You may want to think about it yourself or at least play with a few examples before reading on.

Welcome back. Let's start with some upper bounds. If \(|A| = n\), then there are only \(n^2\) pairs of elements of \(A\), so there can't be any more than that many sums. Commutativity of addition brings this bound down to \(n + 1\choose 2\). (It's \(n + 1\) instead of \(n\) because we allow a number to be added to itself). It's not too hard to show this is tight.

Exercise 1. Show that the above bound is tight. In other words, for each \(n\), exhibit a finite set \(A_n\) of size \(n\) with \(n + 1 \choose 2\) distinct possible pairwise sums. Hint. Solution.

What about lower bounds? Let \(l = \min A\). If we define \(l + A = \{l + x \mid x \in A\}\), then it's clear that \(l + A \subseteq A + A\). Furthermore, it's not hard to see that \(|l + A| = |A|\). It follows that \(|A| \le |A + A|\). Now let \(r = \max A\) and consider \(r + A\).

Exercise 2. Show that \((l + A)\cap (r + A) = \{l + r\}\). Conclude that \(2|A| - 1 \le |A + A|\). Hint. Solution.

Exercise 3. Show that this lower bound is tight. In other words, for each \(n\), exhibit a set \(A_n\) of size \(n\) with only \(2n - 1\) sums. Hint. Solution.

Well, we've given tight upper and lower bounds on \(|A+A|\), and the two bounds aren't equal. So the answer to the puzzle is, "it depends!" The size of \(A+A\) depends on the geometry of \(A\). If the points are spaced out unevenly, we get many sums. If the points are regularly spaced, we get few.

Not a very good puzzle.

This dependence of the size of \(A+A\) on the geometry of \(A\) is quite subtle, and I don't know of any way to make precise the notion of "evenness", or even whether there are other factors at play. (As always, feel free to drop me an email if you have a comment, idea, or reference.) For now, lets move on.

By analogy to our investigations above, consider the set \[A - A = \{x - y \mid x,y \in A\}.\] We can now ask for upper and lower bounds on \(|A-A|\).

It's not hard to adjust the argument from Exercise 2 to show that the lower bound is the same as before.

Exercise 4. Show that the \(2n-1\) lower bound holds on \(|A - A|\) and is tight. Hint. Solution.

Things get a little more interesting when we look at upper bounds. If you look back at our discussion of the upper bound on the size of the sum set, we made crucial use the commutativity of addition. Since subtraction is not commutative, it may seem that the best we can do is the all-pairs bound of \(n^2\). If you work through an example you'll see why this can't be tight: \(x - x = 0\) for all \(x\in A\). Once we account for these repeated differences though, the bound is tight.

Exercise 5. Show that the upper bound \(|A - A| \le n (n - 1) + 1\) is tight. Hint. Solution.

Sum sets and difference sets have the same lower bound but difference have the potential to be about a factor of 2 larger. Anecdotally, it also appears that sets with large sum sets tend to have large difference sets and vice versa. We now turn to the question of the relative sizes of the sum set and the difference set.
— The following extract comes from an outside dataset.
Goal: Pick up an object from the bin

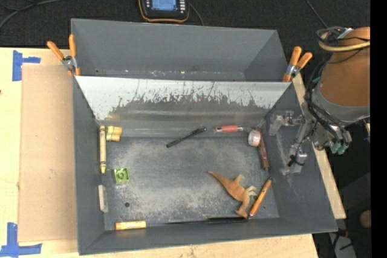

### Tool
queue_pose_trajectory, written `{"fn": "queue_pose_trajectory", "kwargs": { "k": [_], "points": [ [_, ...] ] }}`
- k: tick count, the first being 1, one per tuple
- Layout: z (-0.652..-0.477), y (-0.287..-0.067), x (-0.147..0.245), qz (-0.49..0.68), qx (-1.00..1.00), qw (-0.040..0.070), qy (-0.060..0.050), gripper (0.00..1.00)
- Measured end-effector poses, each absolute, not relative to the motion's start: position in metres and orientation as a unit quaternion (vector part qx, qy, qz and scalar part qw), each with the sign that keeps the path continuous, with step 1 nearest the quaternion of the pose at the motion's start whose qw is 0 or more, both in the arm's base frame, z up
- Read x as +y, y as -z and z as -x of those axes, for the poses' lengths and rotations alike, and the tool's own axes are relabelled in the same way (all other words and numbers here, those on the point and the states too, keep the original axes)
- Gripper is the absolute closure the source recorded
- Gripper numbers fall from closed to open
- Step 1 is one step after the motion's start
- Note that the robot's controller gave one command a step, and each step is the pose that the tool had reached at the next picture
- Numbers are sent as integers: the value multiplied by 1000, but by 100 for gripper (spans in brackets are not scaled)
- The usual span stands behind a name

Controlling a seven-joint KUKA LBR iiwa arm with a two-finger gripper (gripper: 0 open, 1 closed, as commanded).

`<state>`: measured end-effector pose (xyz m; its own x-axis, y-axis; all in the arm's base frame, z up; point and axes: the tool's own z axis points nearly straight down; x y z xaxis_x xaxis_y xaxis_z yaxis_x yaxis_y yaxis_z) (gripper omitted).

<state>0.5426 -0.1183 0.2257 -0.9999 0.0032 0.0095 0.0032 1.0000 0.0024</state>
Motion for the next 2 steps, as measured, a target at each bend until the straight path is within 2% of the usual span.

Because the upper bound on difference sets is so much larger, we might expect that the typical set has a larger difference set than sum set. This is indeed the case. In fact, legend has it that the first investigators of sum and difference sets initially conjectured that this was true of *all* sets. This turns out to be wrong, and you may find it entertaining to attempt to construct such a set.
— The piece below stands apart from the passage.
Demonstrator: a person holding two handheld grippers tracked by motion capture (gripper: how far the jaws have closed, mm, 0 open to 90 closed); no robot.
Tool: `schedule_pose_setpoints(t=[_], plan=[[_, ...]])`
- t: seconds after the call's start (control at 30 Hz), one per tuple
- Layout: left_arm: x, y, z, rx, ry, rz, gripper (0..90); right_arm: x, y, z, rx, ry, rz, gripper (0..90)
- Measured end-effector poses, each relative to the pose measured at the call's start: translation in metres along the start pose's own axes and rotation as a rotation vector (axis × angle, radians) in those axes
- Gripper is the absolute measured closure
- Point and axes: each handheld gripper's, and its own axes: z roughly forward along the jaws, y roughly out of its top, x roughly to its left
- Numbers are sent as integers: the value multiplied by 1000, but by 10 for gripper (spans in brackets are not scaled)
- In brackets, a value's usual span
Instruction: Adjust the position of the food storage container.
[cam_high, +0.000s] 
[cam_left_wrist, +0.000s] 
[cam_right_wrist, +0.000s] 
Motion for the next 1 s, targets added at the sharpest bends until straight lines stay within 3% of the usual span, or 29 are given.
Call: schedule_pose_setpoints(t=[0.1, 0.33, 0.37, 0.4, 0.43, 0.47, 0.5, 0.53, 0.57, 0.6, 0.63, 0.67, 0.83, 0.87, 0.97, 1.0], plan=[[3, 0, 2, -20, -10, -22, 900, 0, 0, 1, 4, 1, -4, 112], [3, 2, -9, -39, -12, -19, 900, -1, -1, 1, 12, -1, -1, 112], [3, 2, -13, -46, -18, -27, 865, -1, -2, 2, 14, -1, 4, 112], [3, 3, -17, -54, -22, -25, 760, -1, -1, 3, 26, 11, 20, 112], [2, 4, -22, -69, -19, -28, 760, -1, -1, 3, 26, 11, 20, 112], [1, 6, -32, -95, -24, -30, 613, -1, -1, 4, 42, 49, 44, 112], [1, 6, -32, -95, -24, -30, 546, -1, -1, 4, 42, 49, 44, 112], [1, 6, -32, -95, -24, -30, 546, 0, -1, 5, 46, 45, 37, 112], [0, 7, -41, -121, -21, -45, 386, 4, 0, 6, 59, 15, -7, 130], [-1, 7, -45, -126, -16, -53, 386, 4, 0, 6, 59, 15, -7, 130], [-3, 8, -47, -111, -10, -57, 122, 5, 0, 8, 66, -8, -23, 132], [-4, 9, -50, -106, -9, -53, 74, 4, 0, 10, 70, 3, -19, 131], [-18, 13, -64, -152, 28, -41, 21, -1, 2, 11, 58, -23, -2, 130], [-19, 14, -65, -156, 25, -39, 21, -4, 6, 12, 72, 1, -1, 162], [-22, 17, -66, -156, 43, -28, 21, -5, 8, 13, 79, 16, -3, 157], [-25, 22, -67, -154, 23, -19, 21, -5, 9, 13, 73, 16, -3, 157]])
Exercise 6. Construct a set whose sum set is larger than its difference set. (Note: this may be time consuming.) Hint. Solution.

We call such sets *More Sums than Difference Sets* or *MSTD Sets*.

Exercise 6 tells us that MSTD sets exist, but we may wonder how many there are, for various notions of "many." For example, are there infinitely many? Do they occur with positive probability? The answer to both these questions is "Yes."

First, note that the sizes of the sum and difference sets are preserved by affine transformation of \(A\). In other words, adding a constant to every element of \(A\) doesn't change the size of the sum or difference set. Neither does multiplying each element of \(A\) by a constant. Thus we can weasel our way out of the question of whether infinitely many MSTD sets exist by taking an example from Exercise 6 and shifting or scaling it by infinitely many constants.

This works, but it feels like cheating. We'd like to find infinitely many examples that are not related by affine transformation. While true, I know of no simple proof of this fact.

It is also true that MSTD sets occur with positive probability. More precisely, the proportion of subsets of \(\{1, \dots, n\}\) that are MSTD is bounded below by a constant independent of \(n\) (See MO.) As one might expect, this result is even deeper.

As part of the Williams College SMALL Math REU, Steven Miller's group has been investigating problems related to MSTD sets and their generalizations. While I wasn't involved in the group, I kept up with their work because I found it fascinating in that puzzle sort of way. One thing that's really nice about this area is its exploratory nature. When investigating a question, one often just wants to "try it out" by searching for examples. The discrete nature of the problem lends itself to computer-aided brute-force search, often leading to new insights, or perhaps more commonly, new questions and conjectures.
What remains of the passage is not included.